Requirement:
Retype the following records exactly and exclude the pictures.

·····

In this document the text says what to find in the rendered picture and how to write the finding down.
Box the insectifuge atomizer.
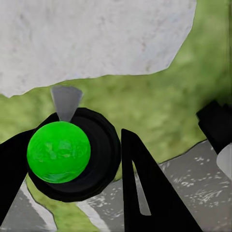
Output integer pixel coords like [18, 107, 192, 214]
[25, 86, 121, 203]

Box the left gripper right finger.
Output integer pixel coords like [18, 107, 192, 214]
[121, 129, 202, 232]

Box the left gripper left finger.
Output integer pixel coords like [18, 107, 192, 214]
[0, 129, 34, 226]

·····

Expected answer:
In this document the text says what to find in the rendered picture and how to write the finding down.
Box the insectifuge atomizer.
Output integer pixel coords like [18, 107, 192, 214]
[25, 86, 121, 203]

Box the left gripper right finger.
Output integer pixel coords like [18, 107, 192, 214]
[121, 129, 202, 232]

Box the left gripper left finger.
Output integer pixel coords like [18, 107, 192, 214]
[0, 129, 34, 226]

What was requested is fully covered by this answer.